> **Work instruction**
Which lines below include the string "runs"? Please show each one.

[Stored items from a collection]
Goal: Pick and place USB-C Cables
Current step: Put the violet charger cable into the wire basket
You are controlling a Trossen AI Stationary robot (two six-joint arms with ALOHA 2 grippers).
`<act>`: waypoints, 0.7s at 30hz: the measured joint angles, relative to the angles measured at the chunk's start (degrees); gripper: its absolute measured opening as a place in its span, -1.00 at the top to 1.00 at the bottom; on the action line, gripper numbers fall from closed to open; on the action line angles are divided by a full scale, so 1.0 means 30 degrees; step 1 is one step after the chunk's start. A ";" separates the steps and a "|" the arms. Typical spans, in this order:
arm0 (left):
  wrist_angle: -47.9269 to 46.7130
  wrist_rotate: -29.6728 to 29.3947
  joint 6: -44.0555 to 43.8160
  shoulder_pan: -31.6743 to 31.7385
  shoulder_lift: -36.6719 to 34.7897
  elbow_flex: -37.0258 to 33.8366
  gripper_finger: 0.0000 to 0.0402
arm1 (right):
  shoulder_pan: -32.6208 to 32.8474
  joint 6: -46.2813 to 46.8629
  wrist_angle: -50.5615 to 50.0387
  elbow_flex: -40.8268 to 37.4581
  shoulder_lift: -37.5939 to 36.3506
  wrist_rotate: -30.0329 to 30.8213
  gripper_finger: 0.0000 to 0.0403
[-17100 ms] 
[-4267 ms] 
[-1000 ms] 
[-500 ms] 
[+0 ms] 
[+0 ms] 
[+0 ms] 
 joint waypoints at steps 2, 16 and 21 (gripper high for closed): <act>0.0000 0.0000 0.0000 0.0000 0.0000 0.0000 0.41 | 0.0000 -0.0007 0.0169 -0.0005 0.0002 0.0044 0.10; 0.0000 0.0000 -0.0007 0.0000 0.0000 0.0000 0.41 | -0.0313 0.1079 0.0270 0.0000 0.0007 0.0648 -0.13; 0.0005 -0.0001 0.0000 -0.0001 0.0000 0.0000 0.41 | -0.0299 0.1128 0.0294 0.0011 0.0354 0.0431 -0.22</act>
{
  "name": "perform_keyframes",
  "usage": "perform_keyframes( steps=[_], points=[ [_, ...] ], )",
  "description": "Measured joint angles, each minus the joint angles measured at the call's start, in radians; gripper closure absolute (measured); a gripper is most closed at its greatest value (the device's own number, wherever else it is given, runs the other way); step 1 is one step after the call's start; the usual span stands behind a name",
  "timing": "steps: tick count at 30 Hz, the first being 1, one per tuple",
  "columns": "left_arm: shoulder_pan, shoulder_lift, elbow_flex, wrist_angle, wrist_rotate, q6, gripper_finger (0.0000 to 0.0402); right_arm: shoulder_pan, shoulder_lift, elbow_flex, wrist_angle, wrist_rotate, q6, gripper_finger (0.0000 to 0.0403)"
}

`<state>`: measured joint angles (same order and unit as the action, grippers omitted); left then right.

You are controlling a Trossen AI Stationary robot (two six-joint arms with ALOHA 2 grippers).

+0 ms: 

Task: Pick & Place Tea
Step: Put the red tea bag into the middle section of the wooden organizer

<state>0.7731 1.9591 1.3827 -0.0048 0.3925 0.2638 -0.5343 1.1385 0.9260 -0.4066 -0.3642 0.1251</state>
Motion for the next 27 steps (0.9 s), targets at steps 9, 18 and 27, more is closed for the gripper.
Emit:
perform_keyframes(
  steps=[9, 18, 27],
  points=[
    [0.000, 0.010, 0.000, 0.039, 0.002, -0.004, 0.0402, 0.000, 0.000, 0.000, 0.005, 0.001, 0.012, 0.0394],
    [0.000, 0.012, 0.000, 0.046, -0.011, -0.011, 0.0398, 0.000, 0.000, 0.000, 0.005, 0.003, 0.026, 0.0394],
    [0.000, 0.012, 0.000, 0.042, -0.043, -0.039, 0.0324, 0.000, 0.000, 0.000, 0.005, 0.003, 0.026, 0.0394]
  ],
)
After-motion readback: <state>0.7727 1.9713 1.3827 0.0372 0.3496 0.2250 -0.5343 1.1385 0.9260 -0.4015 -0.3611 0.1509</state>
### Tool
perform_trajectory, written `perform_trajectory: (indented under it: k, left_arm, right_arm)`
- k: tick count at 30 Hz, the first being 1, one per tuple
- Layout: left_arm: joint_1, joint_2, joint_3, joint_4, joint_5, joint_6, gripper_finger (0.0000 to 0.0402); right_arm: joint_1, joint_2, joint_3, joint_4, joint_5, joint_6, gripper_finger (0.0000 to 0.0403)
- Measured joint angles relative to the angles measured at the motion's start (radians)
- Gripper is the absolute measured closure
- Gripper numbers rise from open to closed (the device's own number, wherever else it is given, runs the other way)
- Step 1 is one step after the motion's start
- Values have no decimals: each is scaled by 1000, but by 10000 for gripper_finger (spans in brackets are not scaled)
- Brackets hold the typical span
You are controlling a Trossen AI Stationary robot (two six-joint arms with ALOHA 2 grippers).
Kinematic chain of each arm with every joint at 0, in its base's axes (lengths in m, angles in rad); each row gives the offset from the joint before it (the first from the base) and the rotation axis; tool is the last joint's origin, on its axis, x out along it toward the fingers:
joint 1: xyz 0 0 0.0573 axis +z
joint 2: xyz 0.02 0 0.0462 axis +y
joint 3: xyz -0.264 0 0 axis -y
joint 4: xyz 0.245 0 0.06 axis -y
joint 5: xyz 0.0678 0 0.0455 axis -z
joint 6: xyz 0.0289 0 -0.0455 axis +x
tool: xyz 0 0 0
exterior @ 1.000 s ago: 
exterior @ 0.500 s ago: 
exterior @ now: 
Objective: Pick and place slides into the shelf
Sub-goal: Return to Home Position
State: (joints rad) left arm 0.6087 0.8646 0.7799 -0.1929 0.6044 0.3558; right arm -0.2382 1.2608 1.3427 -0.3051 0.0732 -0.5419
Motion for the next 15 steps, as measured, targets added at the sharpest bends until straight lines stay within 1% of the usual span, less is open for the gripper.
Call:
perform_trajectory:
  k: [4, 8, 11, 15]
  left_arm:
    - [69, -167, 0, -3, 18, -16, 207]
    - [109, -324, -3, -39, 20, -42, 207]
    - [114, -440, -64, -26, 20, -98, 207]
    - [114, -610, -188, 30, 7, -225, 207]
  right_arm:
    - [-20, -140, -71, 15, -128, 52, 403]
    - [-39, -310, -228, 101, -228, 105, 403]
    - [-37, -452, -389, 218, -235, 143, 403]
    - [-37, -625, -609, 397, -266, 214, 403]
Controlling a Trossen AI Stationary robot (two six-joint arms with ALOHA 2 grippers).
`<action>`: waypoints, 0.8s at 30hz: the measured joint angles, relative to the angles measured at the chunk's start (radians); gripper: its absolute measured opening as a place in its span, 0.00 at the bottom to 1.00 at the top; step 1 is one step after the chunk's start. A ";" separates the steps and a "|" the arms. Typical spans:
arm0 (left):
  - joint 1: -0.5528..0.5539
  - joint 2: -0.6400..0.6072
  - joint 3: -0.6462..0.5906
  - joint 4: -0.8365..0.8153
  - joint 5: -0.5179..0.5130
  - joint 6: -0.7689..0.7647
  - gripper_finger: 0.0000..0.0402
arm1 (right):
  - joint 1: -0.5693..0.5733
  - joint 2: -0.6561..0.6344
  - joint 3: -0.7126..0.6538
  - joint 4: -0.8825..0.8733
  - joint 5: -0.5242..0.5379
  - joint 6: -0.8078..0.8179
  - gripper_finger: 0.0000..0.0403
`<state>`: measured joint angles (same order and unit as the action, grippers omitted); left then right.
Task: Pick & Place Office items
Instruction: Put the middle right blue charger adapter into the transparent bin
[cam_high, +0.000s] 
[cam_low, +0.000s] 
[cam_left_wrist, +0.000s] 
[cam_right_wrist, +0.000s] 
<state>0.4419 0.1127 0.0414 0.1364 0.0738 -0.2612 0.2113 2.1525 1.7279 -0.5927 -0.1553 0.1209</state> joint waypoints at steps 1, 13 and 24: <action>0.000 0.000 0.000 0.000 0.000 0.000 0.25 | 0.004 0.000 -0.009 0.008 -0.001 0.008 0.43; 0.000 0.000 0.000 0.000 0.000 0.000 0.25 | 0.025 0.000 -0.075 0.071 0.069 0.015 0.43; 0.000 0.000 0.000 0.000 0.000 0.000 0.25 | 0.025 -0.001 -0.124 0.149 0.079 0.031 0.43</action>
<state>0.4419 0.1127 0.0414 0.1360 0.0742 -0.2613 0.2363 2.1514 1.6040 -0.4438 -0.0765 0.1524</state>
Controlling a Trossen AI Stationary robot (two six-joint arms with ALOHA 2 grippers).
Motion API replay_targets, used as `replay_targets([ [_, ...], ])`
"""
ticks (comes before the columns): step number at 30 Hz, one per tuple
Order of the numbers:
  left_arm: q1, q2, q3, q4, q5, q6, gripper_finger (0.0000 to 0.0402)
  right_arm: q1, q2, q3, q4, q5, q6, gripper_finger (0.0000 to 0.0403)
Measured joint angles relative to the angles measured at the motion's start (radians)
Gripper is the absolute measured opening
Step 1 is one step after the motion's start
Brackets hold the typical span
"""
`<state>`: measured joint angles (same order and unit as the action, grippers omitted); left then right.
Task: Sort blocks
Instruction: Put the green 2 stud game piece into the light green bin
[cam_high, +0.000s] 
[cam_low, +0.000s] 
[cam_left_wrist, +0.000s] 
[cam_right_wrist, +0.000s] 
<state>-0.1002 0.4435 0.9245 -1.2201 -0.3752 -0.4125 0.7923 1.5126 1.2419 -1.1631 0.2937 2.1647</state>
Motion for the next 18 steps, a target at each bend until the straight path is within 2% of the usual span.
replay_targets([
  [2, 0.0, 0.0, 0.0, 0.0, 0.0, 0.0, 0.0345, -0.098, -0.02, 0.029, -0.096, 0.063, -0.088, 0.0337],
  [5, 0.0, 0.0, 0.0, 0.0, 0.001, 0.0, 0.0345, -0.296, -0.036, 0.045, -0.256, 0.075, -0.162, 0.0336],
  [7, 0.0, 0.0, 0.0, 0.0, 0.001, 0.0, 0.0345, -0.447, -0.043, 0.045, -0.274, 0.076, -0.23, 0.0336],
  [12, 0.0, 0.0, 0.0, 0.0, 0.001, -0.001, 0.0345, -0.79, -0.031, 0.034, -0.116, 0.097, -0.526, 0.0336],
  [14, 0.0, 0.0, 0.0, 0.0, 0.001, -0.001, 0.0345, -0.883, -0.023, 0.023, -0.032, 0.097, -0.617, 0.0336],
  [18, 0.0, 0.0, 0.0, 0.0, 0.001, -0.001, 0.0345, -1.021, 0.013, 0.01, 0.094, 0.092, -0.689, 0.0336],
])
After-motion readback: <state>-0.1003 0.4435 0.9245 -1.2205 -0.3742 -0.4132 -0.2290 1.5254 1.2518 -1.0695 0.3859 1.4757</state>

> **Exercise result**
  "description": "Measured joint angles, each minus the joint angles measured at the call's start, in radians; gripper closure absolute (measured); a gripper is most closed at its greatest value (the device's own number, wherever else it is given, runs the other way); step 1 is one step after the call's start; the usual span stands behind a name",
- Gripper numbers rise from open to closed (the device's own number, wherever else it is given, runs the other way)

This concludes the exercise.